- EXERCISE -
Where the string "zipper" occurs in a line of the data below, that line should be copied.

*** Opening of EXCERPTED RECORDS ***

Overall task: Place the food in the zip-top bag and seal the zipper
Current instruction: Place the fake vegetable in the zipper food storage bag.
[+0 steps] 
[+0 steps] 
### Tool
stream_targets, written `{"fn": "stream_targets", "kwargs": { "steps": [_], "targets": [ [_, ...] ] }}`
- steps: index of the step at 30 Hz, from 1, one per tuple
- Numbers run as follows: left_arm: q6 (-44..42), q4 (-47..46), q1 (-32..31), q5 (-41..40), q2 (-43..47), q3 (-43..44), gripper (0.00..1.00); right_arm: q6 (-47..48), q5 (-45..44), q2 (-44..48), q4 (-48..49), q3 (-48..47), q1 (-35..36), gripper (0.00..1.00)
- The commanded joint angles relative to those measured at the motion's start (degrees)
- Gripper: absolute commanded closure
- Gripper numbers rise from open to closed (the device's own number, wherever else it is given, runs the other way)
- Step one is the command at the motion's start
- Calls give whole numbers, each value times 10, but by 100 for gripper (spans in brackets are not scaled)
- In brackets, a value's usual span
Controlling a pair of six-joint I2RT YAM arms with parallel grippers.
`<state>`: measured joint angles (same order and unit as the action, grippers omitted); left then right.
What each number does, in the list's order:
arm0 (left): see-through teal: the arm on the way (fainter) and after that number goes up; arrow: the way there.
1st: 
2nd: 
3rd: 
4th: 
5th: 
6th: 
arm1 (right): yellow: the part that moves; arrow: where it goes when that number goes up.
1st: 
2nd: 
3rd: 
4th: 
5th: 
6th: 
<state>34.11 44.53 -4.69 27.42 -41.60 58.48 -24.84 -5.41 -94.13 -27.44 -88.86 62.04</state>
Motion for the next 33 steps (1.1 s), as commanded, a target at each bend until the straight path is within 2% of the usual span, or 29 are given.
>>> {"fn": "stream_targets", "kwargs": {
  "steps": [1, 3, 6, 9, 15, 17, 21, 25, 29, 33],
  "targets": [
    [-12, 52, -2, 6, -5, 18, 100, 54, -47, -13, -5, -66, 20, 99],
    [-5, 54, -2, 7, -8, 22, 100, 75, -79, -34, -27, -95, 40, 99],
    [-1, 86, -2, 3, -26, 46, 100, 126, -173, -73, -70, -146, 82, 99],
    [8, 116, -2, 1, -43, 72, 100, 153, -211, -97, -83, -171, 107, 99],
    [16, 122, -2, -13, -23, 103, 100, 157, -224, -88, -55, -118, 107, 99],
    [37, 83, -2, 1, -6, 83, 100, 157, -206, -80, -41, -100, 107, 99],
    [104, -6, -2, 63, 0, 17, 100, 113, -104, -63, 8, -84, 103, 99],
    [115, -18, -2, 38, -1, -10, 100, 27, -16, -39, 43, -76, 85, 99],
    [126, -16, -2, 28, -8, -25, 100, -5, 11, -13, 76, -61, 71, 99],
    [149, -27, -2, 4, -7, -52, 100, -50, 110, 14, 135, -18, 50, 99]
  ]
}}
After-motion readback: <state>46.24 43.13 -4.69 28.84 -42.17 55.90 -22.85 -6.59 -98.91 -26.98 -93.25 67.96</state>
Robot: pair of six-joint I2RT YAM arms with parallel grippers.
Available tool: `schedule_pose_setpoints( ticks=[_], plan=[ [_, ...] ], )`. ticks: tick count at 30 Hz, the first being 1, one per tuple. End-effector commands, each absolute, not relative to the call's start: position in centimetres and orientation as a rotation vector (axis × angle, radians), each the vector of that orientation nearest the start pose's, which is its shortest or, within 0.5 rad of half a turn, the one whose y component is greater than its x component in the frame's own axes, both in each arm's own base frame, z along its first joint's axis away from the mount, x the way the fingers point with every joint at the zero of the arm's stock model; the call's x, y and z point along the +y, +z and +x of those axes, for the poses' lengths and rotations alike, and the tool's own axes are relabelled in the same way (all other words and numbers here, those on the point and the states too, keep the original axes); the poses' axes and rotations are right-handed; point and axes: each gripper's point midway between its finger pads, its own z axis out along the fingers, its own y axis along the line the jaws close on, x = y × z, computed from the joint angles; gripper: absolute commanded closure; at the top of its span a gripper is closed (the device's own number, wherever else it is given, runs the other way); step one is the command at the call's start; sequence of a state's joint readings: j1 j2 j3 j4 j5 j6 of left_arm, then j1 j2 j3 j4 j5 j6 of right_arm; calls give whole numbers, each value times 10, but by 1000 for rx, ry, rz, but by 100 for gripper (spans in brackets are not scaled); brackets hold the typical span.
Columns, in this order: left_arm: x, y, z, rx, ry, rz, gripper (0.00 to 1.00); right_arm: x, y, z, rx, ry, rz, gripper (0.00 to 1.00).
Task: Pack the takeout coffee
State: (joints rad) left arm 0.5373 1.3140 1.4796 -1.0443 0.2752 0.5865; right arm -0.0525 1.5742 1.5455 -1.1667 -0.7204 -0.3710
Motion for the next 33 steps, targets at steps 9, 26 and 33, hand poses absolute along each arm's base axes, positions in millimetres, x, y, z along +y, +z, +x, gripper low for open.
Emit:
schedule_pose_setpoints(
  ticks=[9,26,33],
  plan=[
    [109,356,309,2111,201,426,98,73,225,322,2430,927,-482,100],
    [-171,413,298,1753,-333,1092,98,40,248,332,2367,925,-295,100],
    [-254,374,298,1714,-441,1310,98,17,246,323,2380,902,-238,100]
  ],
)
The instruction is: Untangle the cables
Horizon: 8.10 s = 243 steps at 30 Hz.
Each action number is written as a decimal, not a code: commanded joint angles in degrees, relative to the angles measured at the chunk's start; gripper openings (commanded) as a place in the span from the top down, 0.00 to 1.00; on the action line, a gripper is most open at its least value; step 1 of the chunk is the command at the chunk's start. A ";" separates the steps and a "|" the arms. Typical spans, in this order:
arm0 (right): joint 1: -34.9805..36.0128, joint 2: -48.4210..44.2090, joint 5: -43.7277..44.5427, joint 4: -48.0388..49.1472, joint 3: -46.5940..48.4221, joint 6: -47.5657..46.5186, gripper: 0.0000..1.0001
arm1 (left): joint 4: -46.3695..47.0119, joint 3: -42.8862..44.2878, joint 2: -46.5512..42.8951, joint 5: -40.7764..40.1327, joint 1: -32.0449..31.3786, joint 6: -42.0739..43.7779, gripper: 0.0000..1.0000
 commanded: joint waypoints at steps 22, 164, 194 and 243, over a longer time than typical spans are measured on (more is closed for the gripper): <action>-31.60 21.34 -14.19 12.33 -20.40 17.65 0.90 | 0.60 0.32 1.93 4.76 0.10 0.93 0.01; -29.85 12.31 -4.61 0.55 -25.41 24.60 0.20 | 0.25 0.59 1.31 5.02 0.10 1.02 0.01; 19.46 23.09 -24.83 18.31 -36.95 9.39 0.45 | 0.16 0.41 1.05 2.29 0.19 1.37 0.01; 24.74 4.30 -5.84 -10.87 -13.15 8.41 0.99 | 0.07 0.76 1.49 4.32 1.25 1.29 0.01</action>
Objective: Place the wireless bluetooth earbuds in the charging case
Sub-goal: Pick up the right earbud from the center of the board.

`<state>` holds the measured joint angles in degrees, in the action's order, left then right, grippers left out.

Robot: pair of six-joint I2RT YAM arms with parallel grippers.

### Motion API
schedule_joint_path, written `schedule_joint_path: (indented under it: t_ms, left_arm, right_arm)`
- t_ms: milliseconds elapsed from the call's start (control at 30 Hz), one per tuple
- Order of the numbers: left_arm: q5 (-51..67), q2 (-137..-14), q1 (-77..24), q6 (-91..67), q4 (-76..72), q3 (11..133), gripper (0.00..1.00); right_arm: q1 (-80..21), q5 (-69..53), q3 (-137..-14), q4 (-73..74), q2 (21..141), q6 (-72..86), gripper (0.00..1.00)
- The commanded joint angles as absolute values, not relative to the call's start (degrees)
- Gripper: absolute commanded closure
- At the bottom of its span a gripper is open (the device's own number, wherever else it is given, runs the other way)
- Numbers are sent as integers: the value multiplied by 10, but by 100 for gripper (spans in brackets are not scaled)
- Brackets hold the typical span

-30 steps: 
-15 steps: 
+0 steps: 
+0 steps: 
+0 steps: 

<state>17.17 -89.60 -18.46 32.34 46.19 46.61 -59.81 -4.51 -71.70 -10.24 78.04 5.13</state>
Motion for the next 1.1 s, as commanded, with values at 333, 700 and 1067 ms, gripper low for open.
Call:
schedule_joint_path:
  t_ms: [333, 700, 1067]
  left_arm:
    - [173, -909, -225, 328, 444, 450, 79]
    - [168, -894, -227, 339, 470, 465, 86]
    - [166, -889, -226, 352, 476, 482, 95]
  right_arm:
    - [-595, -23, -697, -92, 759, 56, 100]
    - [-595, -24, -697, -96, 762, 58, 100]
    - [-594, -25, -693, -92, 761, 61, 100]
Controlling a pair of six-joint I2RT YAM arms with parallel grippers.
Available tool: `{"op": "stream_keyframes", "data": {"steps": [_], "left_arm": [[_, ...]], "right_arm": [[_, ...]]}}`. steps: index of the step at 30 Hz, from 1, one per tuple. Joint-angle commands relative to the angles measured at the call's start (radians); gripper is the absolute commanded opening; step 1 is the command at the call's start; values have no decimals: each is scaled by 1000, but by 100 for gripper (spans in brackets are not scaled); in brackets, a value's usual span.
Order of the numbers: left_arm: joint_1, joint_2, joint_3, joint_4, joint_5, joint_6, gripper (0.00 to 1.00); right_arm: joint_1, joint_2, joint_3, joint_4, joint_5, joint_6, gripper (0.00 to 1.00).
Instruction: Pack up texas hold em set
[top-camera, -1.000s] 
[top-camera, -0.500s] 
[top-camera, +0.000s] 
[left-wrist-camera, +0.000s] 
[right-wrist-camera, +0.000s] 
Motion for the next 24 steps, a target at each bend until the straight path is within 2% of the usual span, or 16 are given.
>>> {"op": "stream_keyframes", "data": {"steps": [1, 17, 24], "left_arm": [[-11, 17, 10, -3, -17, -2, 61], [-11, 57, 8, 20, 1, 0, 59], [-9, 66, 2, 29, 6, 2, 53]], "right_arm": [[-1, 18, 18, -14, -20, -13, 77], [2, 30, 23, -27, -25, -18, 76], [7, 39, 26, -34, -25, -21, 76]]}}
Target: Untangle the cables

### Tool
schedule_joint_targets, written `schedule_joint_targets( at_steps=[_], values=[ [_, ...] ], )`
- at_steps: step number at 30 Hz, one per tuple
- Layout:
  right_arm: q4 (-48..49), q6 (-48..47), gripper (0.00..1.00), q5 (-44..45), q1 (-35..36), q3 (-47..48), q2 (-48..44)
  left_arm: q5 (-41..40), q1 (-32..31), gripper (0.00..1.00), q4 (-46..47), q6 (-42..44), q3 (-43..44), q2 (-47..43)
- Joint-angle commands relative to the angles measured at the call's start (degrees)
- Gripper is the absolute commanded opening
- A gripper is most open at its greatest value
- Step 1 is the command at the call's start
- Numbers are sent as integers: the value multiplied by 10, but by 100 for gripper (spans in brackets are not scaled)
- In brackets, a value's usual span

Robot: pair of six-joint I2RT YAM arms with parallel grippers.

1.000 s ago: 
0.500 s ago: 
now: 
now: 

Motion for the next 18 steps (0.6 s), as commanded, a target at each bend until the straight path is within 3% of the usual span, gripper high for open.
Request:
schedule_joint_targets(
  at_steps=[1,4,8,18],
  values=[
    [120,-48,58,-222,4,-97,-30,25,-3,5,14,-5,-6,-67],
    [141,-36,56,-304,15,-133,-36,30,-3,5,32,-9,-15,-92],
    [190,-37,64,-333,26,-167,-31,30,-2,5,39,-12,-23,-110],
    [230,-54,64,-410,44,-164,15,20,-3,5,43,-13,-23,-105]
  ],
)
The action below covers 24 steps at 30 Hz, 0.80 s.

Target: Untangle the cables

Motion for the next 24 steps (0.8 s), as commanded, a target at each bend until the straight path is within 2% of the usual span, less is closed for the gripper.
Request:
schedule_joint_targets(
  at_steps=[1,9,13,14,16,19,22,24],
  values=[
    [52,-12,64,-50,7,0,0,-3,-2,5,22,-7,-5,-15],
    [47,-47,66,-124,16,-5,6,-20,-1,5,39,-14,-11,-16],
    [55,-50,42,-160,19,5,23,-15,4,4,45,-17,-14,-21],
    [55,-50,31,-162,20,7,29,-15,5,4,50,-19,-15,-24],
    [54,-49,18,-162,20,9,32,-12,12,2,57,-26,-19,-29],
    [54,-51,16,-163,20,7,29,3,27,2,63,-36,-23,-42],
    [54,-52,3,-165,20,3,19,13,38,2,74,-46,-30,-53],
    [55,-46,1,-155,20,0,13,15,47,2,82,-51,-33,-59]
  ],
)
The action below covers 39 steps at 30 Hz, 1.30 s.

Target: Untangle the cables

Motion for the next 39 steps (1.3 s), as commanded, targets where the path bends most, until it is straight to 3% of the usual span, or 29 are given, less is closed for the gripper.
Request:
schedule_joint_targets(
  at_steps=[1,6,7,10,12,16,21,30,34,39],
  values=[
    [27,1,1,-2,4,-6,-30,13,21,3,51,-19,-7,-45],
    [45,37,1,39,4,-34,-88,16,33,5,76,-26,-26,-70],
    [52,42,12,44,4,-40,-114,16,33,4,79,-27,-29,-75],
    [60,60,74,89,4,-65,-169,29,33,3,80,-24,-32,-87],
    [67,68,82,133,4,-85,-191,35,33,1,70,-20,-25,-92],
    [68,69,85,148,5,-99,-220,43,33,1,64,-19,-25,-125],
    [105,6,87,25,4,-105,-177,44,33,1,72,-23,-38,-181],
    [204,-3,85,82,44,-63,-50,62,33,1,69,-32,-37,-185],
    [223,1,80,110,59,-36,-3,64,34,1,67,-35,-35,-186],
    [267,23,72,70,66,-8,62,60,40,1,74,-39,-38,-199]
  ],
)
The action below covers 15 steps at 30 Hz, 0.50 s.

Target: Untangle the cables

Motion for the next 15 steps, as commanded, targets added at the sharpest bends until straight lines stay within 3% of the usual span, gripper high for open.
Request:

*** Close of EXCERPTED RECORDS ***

- ANSWER TO THE EXERCISE -
Overall task: Place the food in the zip-top bag and seal the zipper
Current instruction: Place the fake vegetable in the zipper food storage bag.

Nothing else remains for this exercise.